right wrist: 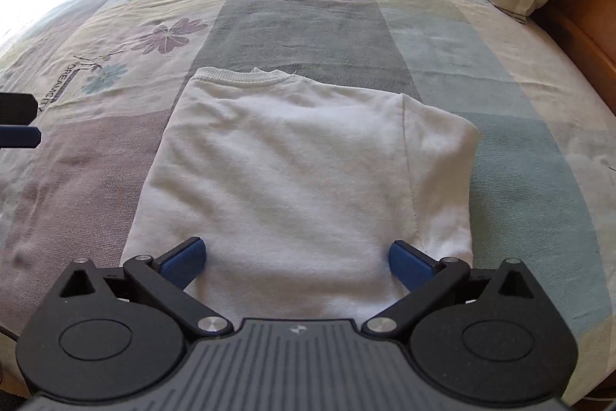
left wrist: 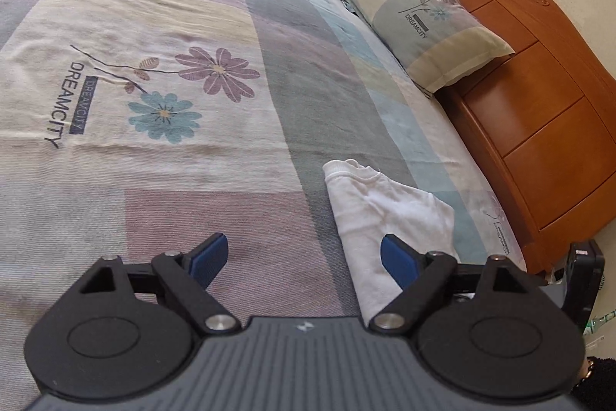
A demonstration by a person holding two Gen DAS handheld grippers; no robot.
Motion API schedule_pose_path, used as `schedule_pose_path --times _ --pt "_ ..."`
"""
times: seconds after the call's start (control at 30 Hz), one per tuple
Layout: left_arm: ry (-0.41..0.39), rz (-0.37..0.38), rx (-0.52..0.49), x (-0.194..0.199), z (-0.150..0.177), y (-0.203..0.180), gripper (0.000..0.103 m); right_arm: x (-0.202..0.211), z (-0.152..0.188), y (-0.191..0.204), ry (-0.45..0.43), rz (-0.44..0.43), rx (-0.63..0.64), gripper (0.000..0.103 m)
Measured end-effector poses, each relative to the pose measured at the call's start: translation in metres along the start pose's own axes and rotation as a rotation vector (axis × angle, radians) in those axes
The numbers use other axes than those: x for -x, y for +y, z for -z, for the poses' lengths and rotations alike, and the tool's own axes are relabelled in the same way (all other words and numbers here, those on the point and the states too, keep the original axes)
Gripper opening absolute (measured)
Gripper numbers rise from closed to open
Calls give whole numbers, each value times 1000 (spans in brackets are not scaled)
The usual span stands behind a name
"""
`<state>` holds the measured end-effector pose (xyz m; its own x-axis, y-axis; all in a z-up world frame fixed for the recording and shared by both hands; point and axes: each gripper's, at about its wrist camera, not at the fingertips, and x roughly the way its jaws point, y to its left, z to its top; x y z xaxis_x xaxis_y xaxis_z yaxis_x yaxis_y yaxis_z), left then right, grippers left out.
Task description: Fold clothes
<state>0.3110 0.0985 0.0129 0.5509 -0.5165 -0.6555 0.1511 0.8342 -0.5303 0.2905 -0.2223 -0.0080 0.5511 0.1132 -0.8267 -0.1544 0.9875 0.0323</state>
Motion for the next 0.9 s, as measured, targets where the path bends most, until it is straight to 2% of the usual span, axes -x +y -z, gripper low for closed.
schedule_pose_path --times 0.2,0.3,0.37,0.43,0.53,0.67,0.8,0.9 --pt "-15 -60 32 15 6 20 88 -2 -35 -4 -93 95 67 103" --pt "-6 -72 54 13 10 18 88 -43 -37 -15 -20 52 14 103" --pt "-4 -79 31 13 11 9 88 -47 -33 -20 -30 35 1 103" --pt "10 -68 -10 9 10 -3 88 -28 -33 -21 -32 17 33 103" --pt "41 -49 -91 -6 3 -31 89 9 -22 -36 -91 21 32 103" --pt "77 6 -180 -36 -5 -72 89 47 3 -62 -104 38 13 103" --pt "140 63 -259 -64 3 -113 89 59 39 -72 -94 51 -18 103" --pt "218 84 -336 -83 13 -138 89 57 68 -75 -89 60 -71 103"
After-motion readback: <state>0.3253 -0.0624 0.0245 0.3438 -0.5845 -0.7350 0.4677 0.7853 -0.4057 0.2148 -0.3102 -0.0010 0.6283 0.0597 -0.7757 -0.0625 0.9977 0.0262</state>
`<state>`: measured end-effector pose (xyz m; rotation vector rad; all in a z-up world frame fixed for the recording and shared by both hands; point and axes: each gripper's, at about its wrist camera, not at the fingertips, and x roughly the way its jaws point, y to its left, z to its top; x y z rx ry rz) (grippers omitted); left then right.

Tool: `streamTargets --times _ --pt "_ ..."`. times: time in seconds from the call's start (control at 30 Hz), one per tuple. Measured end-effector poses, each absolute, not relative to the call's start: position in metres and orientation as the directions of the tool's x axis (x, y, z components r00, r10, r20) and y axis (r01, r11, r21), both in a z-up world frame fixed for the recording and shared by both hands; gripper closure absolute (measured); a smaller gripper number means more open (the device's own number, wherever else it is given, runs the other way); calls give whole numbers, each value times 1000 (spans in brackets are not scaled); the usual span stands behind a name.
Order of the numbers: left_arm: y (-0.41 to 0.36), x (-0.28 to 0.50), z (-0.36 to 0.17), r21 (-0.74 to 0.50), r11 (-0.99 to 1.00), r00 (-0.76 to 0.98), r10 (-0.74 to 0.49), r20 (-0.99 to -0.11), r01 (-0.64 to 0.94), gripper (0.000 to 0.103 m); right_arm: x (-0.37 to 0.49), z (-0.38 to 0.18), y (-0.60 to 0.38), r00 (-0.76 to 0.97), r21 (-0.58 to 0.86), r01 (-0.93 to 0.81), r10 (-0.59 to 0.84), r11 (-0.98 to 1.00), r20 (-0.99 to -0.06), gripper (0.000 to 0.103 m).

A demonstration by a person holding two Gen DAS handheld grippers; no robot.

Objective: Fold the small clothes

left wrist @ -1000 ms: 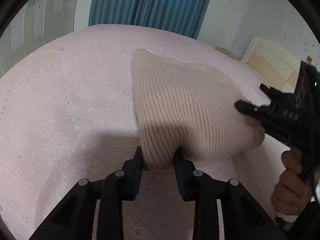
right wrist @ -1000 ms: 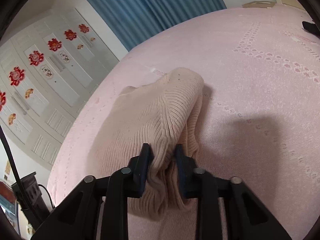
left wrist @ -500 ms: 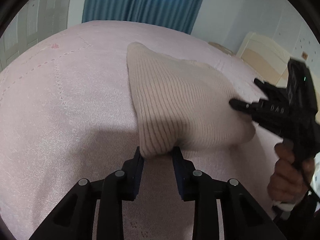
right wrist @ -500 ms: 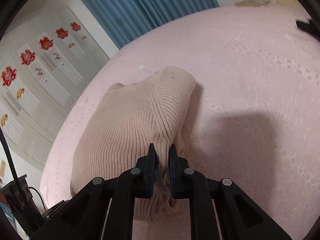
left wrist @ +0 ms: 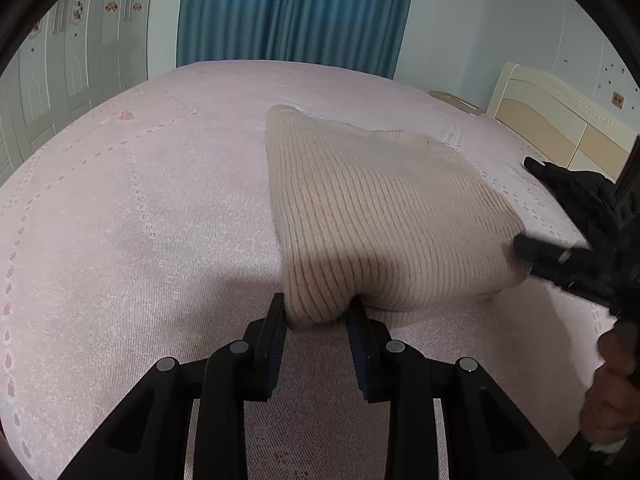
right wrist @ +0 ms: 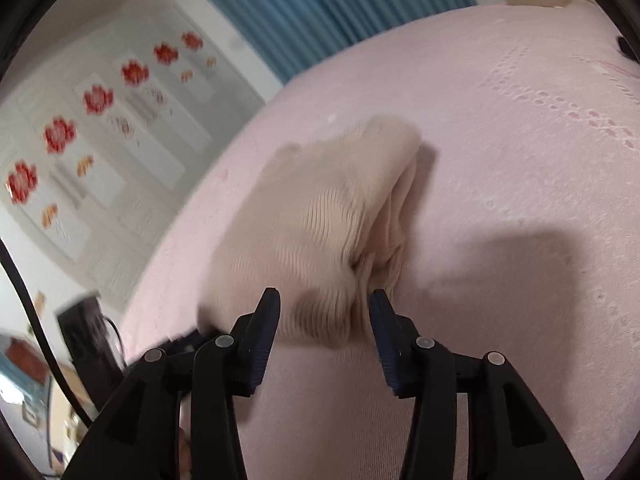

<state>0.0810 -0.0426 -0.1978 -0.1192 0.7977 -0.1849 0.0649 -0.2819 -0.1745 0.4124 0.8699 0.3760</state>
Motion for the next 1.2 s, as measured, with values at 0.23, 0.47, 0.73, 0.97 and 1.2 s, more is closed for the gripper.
streamTargets --times 0.23,0.47,0.73,0.97,1.2 --pt "-40 76 -198 -184 977 676 -210 -707 110 73 66 -176 -261 629 401 -183 420 898 -654 97" --pt "-39 77 -198 -185 977 673 -210 -709 110 73 70 -185 -288 603 415 -94 383 905 -700 98" --pt "-8 60 -175 -338 930 700 -338 -629 145 73 66 -175 -290 627 436 -140 420 889 -656 88" --pt "-3 88 -162 -385 917 721 -335 -606 103 72 84 -160 -300 695 455 -75 374 887 -615 83" --pt "-23 159 -139 -357 922 724 -349 -595 151 72 131 -133 -279 726 342 -78 288 936 -624 83"
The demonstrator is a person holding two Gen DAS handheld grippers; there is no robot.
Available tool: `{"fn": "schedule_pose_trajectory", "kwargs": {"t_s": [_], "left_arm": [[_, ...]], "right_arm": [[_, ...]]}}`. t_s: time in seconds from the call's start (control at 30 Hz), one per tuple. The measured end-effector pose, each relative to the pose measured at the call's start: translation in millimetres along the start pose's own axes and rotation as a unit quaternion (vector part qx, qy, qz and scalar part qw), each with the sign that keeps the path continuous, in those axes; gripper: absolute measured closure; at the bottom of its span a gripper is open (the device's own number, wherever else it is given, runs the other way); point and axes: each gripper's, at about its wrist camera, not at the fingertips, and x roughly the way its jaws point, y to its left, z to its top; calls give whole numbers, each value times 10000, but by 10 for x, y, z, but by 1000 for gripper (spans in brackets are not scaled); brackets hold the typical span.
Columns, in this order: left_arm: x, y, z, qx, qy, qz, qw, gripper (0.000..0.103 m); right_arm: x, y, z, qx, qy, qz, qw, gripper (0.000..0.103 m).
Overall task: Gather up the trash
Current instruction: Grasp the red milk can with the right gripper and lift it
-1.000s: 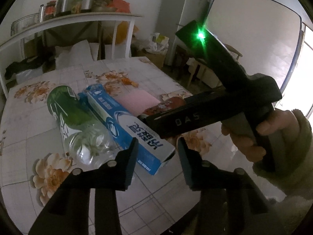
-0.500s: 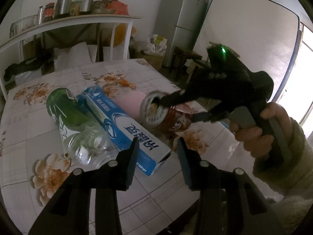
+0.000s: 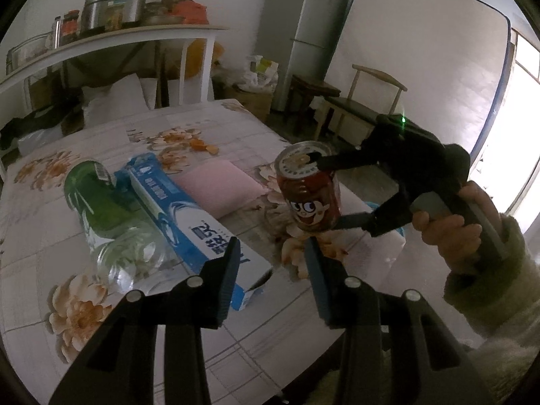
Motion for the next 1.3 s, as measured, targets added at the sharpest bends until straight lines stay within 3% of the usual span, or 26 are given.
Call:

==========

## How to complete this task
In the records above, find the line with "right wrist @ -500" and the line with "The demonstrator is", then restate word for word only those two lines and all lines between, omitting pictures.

## Written answer
right wrist @ -500 ms: 
left wrist @ +0 ms: 
right wrist @ +0 ms: 

<state>0.0810 -0.0426 -0.1978 -0.1192 0.7977 -0.1849 0.0649 -0.2819 -0.1745 0.4124 0.8699 0.3760</state>
Motion for the next 1.2 s, as measured, with values at 0.23, 0.47, 0.73, 0.97 and 1.2 s, more is closed for the gripper.
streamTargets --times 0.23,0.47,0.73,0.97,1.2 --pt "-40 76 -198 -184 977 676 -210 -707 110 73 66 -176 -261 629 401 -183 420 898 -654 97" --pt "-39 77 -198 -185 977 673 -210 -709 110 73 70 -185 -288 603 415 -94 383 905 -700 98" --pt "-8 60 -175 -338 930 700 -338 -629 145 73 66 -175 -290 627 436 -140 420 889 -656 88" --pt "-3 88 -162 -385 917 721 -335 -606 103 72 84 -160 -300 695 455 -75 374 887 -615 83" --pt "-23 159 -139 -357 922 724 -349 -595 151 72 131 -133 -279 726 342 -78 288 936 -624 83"
The demonstrator is a person holding two Gen DAS handheld grippers; there is no robot.

This answer is complete as it stands.